Quand nous aurons amené à Kaboul un roi tel que toi, nous apporterons tous devant lui notre vie comme offrande.
Elle vit que Sam avait les lèvres pleines de sourire et que toute racine de colère était arrachée de son cœur.
Le vaillant Sam lui répondit en souriant :
Délivre ton cœur de ses soucis, car tout se terminera bientôt selon tes désirs.
Sindokht l’entendit, lui fit ses adieux et sortit du palais joyeuse et la joue colorée comme un rubis, par le plaisir.
Elle envoya un messager plein de cœur et rapide comme le vent pour porter à Mihrab cette bonne nouvelle :
Oublie tout soupçon, réjouis-toi et prépare-toi à recevoir un hôte.

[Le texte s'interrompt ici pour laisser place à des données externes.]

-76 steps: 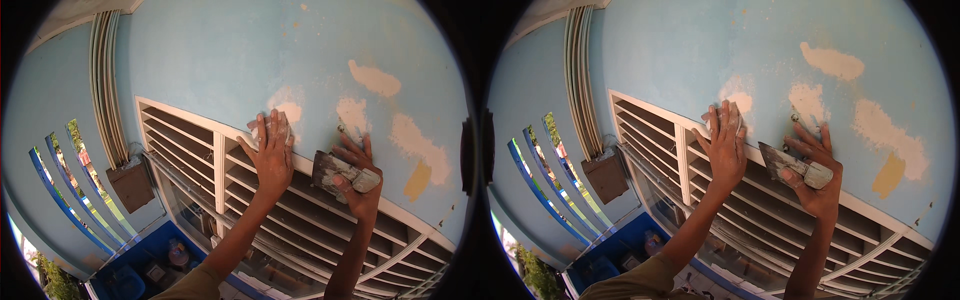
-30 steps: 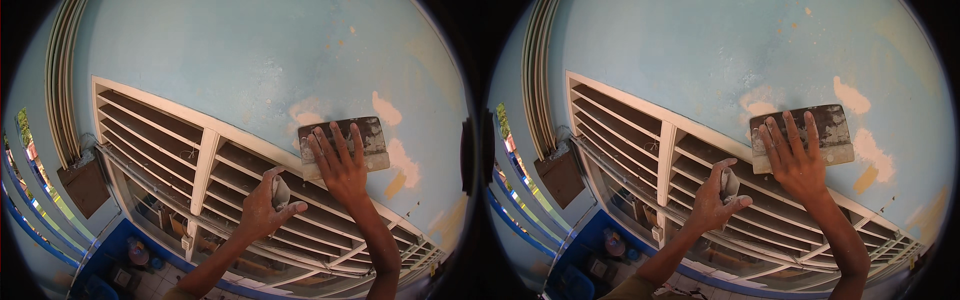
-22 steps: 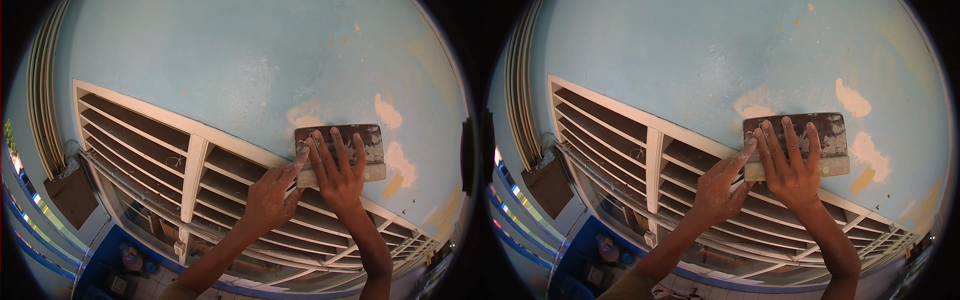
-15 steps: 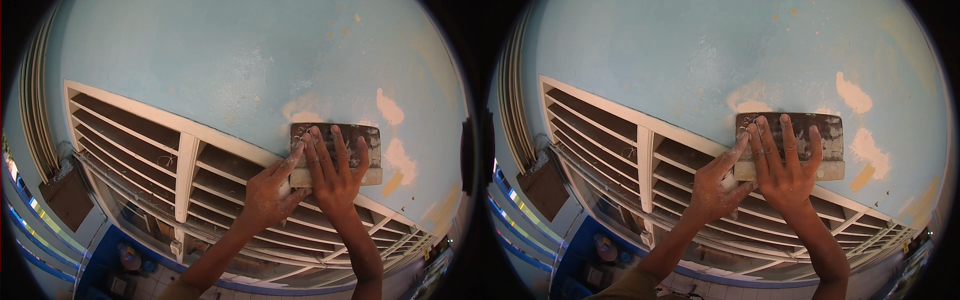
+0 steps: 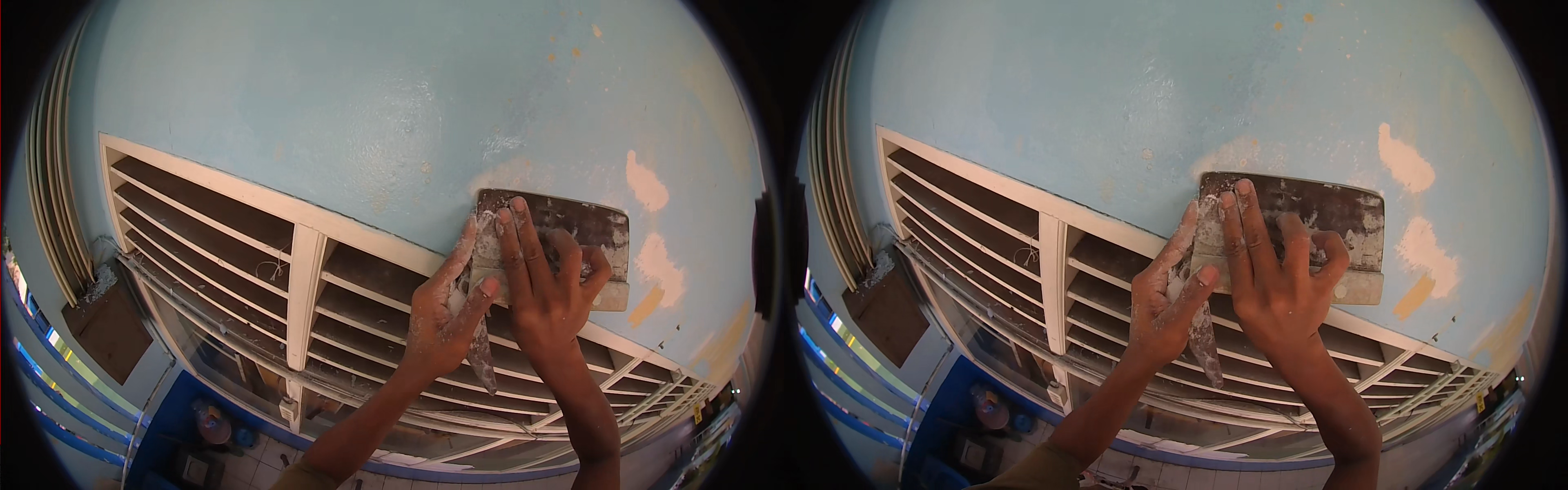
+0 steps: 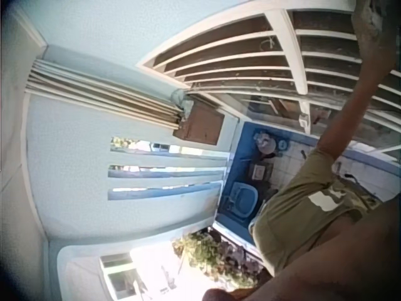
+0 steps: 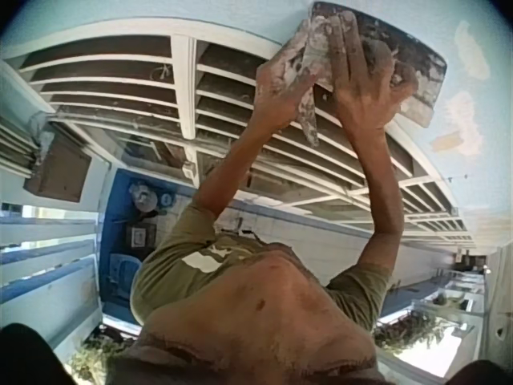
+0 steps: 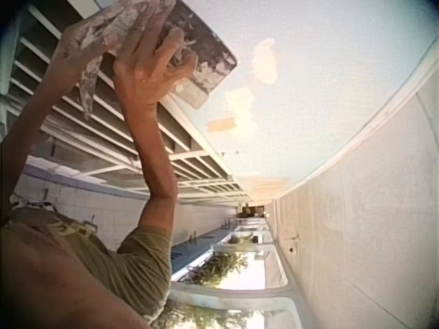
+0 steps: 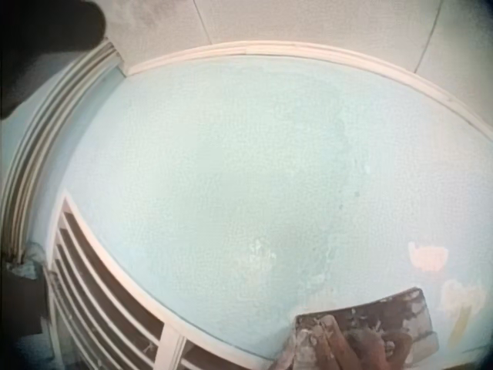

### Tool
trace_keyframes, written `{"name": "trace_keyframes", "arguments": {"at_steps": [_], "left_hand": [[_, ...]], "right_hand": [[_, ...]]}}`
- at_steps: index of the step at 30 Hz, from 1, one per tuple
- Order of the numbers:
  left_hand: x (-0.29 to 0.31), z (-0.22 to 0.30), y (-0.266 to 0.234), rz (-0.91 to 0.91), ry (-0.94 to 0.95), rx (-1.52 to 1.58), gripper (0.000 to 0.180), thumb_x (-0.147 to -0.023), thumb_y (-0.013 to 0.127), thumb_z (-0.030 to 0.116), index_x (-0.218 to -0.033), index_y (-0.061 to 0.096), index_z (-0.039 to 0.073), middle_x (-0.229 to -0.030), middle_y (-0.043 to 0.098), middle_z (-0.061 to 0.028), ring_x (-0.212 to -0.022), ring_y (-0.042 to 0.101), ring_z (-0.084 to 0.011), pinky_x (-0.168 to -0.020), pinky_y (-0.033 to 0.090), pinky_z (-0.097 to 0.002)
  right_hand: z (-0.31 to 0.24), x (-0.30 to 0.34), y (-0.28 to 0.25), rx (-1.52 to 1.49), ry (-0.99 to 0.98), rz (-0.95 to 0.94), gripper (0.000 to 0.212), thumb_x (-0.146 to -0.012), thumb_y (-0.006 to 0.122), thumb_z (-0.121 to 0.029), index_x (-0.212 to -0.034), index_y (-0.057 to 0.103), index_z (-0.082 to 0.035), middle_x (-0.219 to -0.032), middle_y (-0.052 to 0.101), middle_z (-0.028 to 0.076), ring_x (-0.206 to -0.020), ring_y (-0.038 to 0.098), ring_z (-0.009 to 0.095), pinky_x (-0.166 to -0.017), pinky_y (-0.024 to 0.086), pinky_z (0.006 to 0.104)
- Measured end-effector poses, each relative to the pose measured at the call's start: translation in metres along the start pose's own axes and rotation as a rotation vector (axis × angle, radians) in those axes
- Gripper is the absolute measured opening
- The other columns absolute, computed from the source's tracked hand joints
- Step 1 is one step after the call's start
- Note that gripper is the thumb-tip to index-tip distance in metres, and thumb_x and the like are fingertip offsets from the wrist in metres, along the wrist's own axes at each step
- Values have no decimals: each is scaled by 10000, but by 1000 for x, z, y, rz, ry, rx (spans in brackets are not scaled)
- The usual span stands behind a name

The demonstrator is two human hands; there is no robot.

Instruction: The person sands a wall above a window using a sanding block and a scraper.

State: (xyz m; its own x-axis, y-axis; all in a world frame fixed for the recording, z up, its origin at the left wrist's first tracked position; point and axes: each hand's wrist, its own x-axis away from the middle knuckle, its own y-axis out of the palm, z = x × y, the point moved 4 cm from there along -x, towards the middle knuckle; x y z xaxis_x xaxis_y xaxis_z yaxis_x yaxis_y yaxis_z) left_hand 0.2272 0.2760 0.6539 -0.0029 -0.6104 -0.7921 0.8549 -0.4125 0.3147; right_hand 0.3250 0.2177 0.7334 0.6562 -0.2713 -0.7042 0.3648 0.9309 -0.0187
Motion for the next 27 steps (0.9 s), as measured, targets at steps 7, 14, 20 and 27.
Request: {"name": "trace_keyframes", "arguments": {"at_steps": [7,14,20,27], "left_hand": [[0,2,7,20,-134,253,781,-1046,664,312,-1617,311,-88,-1583,479,-290,-1488,448,-314,-1229,338,-464],[6,-7,4,26,-46,91,786,-1050,654,303,-1619,290,-99,-1591,461,-302,-1489,448,-312,-1233,331,-462],[11,-11,3,8,-36,115,766,-1063,629,305,-1622,287,-92,-1619,420,-305,-1516,406,-336,-1240,320,-467],[2,-10,3,2,-100,200,762,-1071,621,323,-1627,288,-79,-1629,403,-306,-1539,371,-368,-1247,312,-486]], "right_hand": [[2,1,-6,7,-17,14,427,-944,636,-124,-1361,726,-117,-1382,727,24,-1054,618,254,-920,422,514],[-1,7,-2,4,-11,26,406,-935,643,-129,-1326,752,-136,-1391,723,11,-1061,625,246,-931,408,519],[-2,14,0,30,-26,28,400,-929,650,-133,-1312,765,-150,-1407,715,-4,-1048,623,235,-921,397,509],[0,6,-1,41,-17,43,408,-927,657,-135,-1321,761,-155,-1406,716,-6,-1024,618,226,-894,388,499]]}}
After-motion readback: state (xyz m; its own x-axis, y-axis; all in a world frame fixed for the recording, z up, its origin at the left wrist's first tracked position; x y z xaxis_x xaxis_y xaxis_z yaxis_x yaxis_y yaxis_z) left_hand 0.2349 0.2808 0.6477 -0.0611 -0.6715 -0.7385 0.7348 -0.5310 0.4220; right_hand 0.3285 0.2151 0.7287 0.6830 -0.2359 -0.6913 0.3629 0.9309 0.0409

Je suivrai cette lettre en toute hâte, je ne tarderai pas sur la route.
Le second jour, lorsque la source du soleil commença de couler et que les hommes se réveillèrent de leur sommeil, Sindokht, la reine illustre, se dirigea vers le prince maître du trône.
Elle s’approcha lentement de la cour de Sam et tous la saluèrent en l’appelant la plus grande des reines ; elle s’approcha de Sam et le salua et lui parla pendant longtemps de la permission qu’elle demandait de s’en retourner et de revoir dans sa joie le maître de Kaboul, des préparatifs à faire pour recevoir son nouvel hôte et de son désir d’annoncer à Mihrab la nouvelle alliance.
Sam lui dit :
Va et retourne chez toi ; dis au vaillant Mihrab ce que tu as vu.
Puis, il fit préparer un présent digne d’elle et fit choisir ce qu’il y avait de plus précieux dans ses trésors, en partie pour Mihrab et Sindokht, en partie pour Roudabeh qui faisait naître l’amour.
Ensuite tout ce que Sam possédait à Kaboul en palais, en jardins, en plantations et en récoltes, en bêtes à lait, en tapis et en étoffes, il le donna à Sindokht ; et prenant sa main dans la sienne, il lui répéta de nouveau ses promesses, disant :
Va à Kaboul, restes-y sans inquiétude et ne crains plus que tes ennemis te fassent du mal.
Le visage de Sindokht, qui était comme une lune devenue pâle, s’épanouit de nouveau et elle et son cortège reprirent leur chemin sous une bonne étoile.